* _Activity_
From the entries that follow, gather each line holding the word "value".

BEGIN

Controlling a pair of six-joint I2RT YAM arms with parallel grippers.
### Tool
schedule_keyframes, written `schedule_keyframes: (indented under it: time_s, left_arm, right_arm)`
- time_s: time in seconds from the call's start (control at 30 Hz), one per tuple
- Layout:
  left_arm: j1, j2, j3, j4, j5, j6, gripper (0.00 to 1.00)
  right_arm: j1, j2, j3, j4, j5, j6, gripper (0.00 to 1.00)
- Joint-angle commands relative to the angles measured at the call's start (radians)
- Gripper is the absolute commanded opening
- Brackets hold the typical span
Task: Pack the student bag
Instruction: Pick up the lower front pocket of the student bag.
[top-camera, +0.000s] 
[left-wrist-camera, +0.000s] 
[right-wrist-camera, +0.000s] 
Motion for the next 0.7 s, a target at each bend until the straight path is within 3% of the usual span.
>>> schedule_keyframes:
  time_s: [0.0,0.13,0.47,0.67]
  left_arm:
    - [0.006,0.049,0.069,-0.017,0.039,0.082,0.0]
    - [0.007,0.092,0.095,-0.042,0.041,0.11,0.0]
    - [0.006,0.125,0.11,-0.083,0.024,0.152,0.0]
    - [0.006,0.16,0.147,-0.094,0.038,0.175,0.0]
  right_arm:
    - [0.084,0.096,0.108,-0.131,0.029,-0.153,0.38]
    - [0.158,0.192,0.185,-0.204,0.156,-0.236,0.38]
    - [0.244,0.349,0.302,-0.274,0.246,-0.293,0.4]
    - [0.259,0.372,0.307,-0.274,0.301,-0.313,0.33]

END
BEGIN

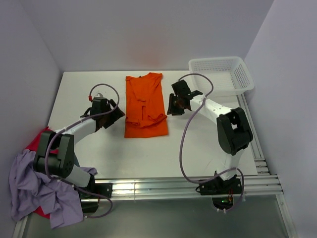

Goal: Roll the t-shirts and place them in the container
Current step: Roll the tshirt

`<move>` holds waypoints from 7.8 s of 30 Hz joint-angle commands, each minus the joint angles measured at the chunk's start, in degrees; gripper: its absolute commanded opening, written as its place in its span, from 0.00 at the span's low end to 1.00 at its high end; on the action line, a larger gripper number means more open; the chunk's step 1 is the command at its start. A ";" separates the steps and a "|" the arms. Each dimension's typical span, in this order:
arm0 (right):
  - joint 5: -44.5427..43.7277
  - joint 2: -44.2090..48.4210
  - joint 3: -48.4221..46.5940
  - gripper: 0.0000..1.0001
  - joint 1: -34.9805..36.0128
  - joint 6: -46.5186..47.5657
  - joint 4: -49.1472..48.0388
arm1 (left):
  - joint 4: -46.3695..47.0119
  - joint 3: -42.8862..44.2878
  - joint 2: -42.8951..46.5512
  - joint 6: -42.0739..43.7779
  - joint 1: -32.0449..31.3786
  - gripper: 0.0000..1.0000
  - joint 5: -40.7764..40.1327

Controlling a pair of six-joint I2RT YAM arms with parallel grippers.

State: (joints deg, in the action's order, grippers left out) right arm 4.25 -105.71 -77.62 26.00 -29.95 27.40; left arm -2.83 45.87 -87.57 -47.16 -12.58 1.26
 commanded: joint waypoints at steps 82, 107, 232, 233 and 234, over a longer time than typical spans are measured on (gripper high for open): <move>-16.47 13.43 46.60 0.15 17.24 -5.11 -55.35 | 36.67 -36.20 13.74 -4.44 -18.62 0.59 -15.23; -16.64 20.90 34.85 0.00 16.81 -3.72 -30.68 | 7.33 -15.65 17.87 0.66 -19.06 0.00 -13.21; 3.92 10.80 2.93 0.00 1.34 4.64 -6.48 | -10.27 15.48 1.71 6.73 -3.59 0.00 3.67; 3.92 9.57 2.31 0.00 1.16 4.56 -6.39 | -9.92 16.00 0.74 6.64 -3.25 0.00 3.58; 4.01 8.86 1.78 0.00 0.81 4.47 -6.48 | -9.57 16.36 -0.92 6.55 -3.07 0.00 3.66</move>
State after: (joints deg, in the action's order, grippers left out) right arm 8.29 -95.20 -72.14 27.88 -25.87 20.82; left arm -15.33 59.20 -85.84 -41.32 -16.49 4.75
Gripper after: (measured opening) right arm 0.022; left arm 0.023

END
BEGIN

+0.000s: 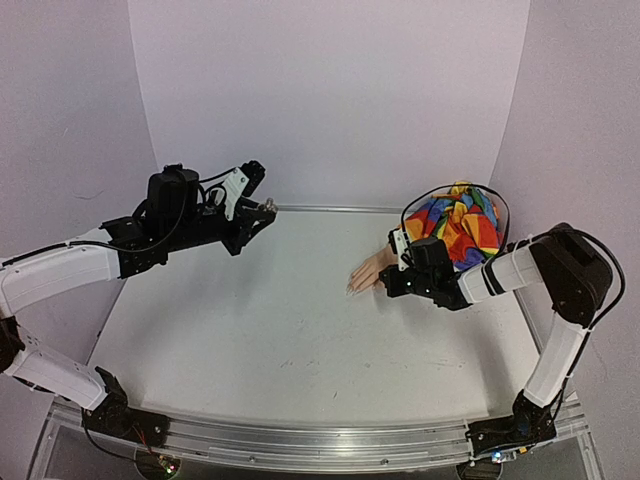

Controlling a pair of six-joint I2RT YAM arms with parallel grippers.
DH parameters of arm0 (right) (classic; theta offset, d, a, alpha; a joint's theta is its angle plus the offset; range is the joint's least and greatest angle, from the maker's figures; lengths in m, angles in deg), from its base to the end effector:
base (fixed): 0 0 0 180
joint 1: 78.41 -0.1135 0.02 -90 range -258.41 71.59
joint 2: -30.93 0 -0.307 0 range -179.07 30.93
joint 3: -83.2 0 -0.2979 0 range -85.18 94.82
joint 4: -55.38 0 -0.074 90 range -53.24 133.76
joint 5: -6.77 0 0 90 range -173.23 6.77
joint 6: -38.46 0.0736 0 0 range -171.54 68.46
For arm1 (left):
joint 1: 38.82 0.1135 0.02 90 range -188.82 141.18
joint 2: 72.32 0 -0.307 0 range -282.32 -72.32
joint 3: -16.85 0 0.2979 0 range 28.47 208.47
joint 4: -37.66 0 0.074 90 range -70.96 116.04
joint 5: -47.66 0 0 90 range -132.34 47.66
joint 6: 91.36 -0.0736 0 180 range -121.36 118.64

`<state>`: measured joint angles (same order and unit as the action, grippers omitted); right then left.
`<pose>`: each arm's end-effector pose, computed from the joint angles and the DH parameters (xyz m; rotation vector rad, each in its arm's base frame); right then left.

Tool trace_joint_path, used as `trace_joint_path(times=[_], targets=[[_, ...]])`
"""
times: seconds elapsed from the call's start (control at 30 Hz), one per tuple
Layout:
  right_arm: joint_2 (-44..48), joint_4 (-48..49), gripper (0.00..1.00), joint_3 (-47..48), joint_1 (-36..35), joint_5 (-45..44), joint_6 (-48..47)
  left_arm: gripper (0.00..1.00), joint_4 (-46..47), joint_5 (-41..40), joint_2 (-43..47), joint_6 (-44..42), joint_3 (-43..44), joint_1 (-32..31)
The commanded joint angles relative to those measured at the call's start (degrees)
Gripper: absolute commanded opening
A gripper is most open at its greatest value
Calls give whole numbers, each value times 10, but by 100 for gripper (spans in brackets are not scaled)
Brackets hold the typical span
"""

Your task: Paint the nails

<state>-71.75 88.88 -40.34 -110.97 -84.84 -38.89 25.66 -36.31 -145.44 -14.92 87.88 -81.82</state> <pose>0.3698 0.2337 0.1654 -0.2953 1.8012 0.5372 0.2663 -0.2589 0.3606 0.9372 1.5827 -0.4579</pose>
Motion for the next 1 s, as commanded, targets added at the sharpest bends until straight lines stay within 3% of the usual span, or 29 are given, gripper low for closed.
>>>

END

* _Solution to this problem_
A gripper is most open at its greatest value
Calls give whole numbers, each value times 10, but by 100 for gripper (spans in brackets are not scaled)

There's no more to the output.